Quantifying Generalization in Deep Reinforcement Learning
Among the most common benchmarks in deep RL, it is customary to use the same environments for both training and testing. Unfortunately, this practice offers relatively little insight into an agent’s ability to generalize. To address this issue, I will introduce a procedurally generated environment called CoinRun, which provides distinct sets of levels for training and testing. Using this benchmark, I will show that agents overfit to surprisingly large training sets. I will then show that deeper convolutional architectures improve generalization, as do methods traditionally found in supervised learning, including L2 regularization, dropout, data augmentation and batch normalization.

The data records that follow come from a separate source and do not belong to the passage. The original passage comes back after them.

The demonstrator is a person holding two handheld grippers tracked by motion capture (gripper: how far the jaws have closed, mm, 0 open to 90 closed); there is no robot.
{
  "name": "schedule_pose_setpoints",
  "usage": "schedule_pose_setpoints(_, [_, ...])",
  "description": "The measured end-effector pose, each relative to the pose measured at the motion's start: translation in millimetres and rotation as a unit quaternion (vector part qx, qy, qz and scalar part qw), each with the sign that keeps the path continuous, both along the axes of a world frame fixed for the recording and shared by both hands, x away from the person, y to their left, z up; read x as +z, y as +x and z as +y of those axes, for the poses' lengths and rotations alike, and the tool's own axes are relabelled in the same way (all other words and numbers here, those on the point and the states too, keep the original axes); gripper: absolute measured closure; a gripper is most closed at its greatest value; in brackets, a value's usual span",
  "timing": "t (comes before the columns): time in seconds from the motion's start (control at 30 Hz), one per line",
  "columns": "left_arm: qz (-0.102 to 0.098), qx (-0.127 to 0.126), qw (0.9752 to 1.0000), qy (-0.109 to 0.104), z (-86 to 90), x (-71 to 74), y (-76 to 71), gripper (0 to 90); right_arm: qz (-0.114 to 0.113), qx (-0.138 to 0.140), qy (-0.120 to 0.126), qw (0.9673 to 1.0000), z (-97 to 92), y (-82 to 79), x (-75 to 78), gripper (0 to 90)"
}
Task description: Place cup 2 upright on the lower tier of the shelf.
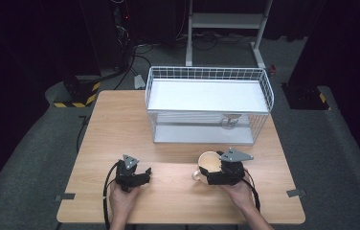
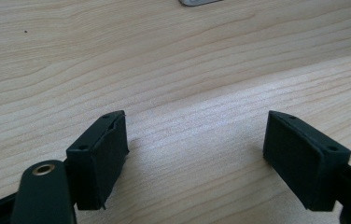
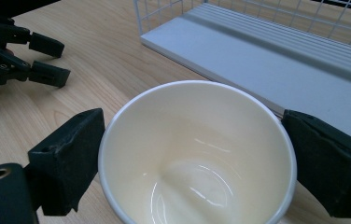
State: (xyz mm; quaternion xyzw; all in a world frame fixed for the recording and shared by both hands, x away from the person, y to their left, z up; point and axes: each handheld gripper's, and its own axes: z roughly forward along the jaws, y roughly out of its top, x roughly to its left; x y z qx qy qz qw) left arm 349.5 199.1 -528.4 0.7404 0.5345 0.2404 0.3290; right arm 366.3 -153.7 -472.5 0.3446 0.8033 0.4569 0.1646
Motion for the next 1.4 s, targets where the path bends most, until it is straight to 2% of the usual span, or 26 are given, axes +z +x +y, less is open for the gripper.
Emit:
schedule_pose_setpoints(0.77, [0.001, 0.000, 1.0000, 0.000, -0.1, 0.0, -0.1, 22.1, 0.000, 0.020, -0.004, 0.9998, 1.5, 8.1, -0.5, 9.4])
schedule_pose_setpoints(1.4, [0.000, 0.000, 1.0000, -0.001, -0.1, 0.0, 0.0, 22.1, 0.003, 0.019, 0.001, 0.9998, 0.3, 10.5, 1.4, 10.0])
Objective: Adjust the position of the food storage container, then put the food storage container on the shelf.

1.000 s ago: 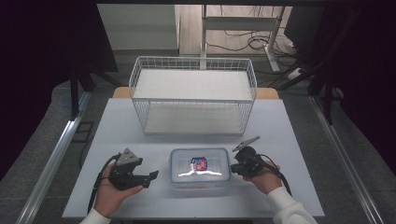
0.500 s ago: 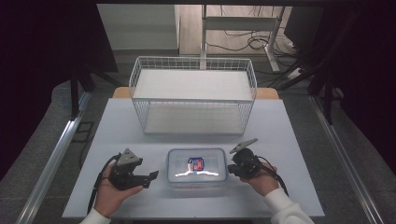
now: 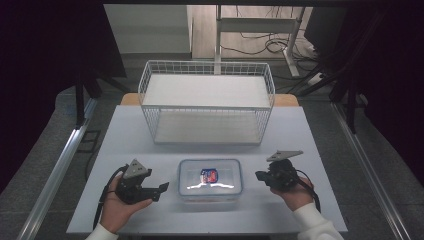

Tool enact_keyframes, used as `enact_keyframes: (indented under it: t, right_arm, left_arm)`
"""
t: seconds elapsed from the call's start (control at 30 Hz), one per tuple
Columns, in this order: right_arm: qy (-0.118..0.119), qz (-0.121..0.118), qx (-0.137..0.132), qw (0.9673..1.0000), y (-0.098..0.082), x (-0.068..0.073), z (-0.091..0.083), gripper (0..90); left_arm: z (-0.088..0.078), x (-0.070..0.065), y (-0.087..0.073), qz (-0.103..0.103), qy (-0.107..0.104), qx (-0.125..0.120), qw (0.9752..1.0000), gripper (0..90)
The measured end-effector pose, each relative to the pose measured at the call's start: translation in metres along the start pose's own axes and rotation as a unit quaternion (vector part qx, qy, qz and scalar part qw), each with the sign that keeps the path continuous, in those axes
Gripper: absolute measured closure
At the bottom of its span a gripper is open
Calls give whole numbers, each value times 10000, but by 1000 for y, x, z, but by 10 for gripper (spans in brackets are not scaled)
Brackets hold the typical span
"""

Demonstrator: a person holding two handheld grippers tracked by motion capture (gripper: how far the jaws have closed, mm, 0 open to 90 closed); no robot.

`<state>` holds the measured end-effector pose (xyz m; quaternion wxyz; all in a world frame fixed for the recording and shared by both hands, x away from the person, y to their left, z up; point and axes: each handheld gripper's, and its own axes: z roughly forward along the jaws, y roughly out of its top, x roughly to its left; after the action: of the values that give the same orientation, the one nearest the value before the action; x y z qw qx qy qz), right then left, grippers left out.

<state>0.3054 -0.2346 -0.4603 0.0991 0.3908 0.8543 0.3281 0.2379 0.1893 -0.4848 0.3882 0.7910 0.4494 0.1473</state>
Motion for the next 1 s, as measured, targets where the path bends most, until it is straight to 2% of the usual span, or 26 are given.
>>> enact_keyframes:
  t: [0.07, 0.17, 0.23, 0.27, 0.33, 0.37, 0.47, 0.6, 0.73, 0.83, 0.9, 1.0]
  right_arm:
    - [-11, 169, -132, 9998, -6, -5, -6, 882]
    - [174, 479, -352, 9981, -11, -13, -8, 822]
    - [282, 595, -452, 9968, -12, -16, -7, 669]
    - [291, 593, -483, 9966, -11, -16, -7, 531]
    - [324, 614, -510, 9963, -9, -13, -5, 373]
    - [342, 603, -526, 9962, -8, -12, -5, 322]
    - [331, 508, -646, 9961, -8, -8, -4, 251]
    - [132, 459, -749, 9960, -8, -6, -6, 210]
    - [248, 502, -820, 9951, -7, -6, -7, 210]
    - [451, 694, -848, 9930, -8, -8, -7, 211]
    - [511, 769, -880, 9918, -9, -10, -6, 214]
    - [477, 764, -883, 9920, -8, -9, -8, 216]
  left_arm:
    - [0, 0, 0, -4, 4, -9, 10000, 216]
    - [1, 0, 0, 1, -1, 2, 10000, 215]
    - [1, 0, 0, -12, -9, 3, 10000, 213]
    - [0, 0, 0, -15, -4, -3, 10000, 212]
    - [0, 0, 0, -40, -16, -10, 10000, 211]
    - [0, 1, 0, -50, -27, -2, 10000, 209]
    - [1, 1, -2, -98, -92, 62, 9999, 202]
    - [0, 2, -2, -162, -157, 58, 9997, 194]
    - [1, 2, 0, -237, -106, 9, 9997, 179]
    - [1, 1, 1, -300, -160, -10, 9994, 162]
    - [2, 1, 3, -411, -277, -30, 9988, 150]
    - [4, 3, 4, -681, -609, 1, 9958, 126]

- Agents require a surprisingly large number of training environments to learn to generalize
- Regularization methods common in supervised learning can help reduce overfitting in deep RL
- Precise generalization metrics promote the design of better algorithms and architectures
Karl Cobbe is currently a research scientist at OpenAI. He received his BS in computer science with distinction from Stanford University in 2014. He first joined OpenAI as a research fellow, working under the mentorship of John Schulman. His research primarily focuses on generalization and transfer in deep reinforcement learning. Karl is particularly interested in leveraging procedural generation to create diverse training environments, to better investigate the limitations of current algorithms and the factors that lead to overfitting.